Weighted Alternated Least Squares

We compute a low-rank approximation matrix \(\hat{R} = (\hat{R}_{ij})_{m \times n} = U \ast V^T\), where U and V are the usual feature matrix cropped to k features. Weighted low-rank aims to determine \(\hat{R}\) such that minimizes the Frobenius loss of the following objective function:

\(\mathcal{L}(\hat{R}) = \mathcal{L}(U, V) = \sum_{ij} W_{ij} (R_{ij} - U_i \ast V_j^T)^2 + \lambda \ast (\|U_i\|_F^2 + \|V_i\|_F^2)\)

The regularization term weighted by \(\lambda\) is added to prevent over-fitting. The expression \(\|.\|_F\) denotes the Frobenius norm.

The alternated least square algorithms optimization process solves partial derivatives of \(\mathcal{L}\) with respect to each entry \(U\) and \(V\), \(\frac{\partial \mathcal{L}(U,V)}{\partial U_i} = 0\) with fixed \(V\) and \(\frac{\partial \mathcal{L}(U,V)}{\partial V_j} = 0\) with fixed \(U\), to compute \(U_i\) and \(V_i\). Then \(U\) and \(V\) are initialized with random Gaussian numbers with mean zero and small standard deviation and are updated until convergence. The matrix \(W = (W_{ij})_{m \times n} \in \mathbb{R}_+^{m \times n}\) is a non-negative weight matrix that assigns confidence values to observations (hence the name weighted ALS). Each update loop was highly vectorized for performance issues. Rong et al. propose three weighing schemes for the unknown entries \(W_{ij}\).

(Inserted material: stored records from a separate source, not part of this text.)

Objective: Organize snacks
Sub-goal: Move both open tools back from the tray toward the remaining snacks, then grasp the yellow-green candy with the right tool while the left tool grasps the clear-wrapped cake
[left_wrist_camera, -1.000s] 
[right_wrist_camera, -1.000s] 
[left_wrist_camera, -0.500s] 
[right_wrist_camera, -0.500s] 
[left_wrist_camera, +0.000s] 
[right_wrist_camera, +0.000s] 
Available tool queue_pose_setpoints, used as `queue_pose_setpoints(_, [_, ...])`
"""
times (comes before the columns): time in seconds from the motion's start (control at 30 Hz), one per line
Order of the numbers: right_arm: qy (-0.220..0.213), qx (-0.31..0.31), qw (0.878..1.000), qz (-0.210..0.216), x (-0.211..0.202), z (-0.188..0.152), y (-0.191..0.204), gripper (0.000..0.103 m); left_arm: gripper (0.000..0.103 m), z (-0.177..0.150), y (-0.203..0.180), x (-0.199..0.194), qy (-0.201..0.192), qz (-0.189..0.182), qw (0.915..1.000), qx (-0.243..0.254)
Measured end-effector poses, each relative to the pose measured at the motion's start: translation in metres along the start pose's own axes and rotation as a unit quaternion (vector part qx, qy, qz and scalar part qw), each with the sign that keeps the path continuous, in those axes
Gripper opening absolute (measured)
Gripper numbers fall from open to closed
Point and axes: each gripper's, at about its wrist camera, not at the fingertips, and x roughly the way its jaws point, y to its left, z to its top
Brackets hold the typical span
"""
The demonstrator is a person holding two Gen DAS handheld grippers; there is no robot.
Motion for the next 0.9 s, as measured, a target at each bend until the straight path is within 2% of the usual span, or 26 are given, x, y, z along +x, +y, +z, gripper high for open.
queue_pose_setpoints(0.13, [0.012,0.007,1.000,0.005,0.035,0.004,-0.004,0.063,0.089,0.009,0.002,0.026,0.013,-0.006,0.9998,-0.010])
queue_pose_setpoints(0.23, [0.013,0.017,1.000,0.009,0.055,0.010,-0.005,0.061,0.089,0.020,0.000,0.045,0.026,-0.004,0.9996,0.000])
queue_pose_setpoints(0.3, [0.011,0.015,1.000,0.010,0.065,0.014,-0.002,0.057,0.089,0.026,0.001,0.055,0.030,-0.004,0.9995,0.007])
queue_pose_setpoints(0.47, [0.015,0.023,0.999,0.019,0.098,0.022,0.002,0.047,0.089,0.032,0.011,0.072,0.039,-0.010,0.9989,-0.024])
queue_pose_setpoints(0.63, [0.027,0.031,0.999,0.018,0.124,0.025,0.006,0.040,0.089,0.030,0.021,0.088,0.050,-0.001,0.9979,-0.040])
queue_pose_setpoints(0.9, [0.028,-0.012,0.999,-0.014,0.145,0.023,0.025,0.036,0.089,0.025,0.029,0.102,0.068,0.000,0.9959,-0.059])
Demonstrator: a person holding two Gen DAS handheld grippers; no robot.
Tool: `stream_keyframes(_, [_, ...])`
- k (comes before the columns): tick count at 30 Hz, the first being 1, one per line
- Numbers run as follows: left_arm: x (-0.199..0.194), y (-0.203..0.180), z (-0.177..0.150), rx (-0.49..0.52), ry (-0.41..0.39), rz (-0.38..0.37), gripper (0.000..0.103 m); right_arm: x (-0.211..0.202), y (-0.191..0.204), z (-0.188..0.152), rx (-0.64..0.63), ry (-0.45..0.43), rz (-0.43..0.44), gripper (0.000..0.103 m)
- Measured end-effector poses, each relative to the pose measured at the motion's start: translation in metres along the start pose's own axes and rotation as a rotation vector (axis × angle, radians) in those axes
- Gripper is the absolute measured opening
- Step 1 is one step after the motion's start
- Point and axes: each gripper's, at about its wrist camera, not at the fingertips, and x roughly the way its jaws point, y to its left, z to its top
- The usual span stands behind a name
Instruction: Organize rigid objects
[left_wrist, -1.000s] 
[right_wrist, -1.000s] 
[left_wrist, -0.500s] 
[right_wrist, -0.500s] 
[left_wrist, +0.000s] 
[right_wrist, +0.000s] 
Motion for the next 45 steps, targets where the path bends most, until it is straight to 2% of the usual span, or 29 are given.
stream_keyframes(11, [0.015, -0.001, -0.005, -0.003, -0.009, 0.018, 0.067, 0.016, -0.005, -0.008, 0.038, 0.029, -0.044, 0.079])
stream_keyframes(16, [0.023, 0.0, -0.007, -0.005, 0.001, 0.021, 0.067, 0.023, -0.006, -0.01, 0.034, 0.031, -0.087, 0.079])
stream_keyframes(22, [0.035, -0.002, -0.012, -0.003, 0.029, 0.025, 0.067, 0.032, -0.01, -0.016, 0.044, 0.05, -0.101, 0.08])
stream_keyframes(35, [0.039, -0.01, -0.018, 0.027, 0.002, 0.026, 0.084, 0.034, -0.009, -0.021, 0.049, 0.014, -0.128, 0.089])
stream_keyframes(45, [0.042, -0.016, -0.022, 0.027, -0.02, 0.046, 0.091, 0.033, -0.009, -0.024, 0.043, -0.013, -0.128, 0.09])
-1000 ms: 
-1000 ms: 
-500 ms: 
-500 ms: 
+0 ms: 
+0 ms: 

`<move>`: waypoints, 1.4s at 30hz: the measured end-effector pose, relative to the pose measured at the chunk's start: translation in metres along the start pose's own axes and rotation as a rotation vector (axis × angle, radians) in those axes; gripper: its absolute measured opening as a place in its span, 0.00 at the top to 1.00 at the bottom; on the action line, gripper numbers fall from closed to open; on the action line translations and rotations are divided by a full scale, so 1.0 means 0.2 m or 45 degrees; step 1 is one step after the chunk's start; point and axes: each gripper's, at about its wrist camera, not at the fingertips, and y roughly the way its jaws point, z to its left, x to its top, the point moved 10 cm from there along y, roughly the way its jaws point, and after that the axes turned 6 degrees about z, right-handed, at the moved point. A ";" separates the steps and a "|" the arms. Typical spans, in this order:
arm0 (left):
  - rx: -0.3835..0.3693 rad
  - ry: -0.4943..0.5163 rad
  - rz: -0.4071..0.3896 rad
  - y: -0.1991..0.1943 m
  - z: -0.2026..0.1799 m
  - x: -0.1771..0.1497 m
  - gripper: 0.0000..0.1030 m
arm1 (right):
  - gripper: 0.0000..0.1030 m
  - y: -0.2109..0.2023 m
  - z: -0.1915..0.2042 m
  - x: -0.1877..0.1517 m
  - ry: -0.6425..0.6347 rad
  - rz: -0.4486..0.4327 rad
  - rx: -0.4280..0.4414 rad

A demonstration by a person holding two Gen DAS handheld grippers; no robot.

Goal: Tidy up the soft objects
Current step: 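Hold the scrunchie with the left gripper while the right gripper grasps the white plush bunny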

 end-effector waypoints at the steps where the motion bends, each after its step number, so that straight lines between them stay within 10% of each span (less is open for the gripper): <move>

Scheme name Weight scheme Details
Uniform(uni) \(W_{ij} = \delta\) Missing entries are set to a fixed value \(\delta\).
User-oriented(uo) \(W_{ij} \propto \sum_j R_{ij}\) A higher confidence is assumed for users that have a lot of ratings. It assumes that a user that has a lot of ratings knows properly the catalog and have discarded items with a higher probability.
Item-oriented(io) \(W_{ij} \propto m - \sum_i R_{ij}\) If an item has less positive examples the missing data for this item is negative with higher possibility.

To train a model using this algorithm:

wALS <- rrecsys(smallML, "wALS", k = 5, lambda = 0.01, scheme = "uni", delta = 0.04)
## Total execution time: 5.395573 seconds.
wALS
## The model was trained on the dataset using  wALS algorithm. 
## The algorithm was configured with the following parameters:
##   k lambda scheme
## 1 5   0.01    uni

k is he number of features, lambda the learning rate and scheme is one of the three proposed schemes (values: “uni”, “uo”, or “io”) and delta is the value used in the uniform scheme.

The returned object is of type wALSclass.

To get more details about the slots read the reference manual.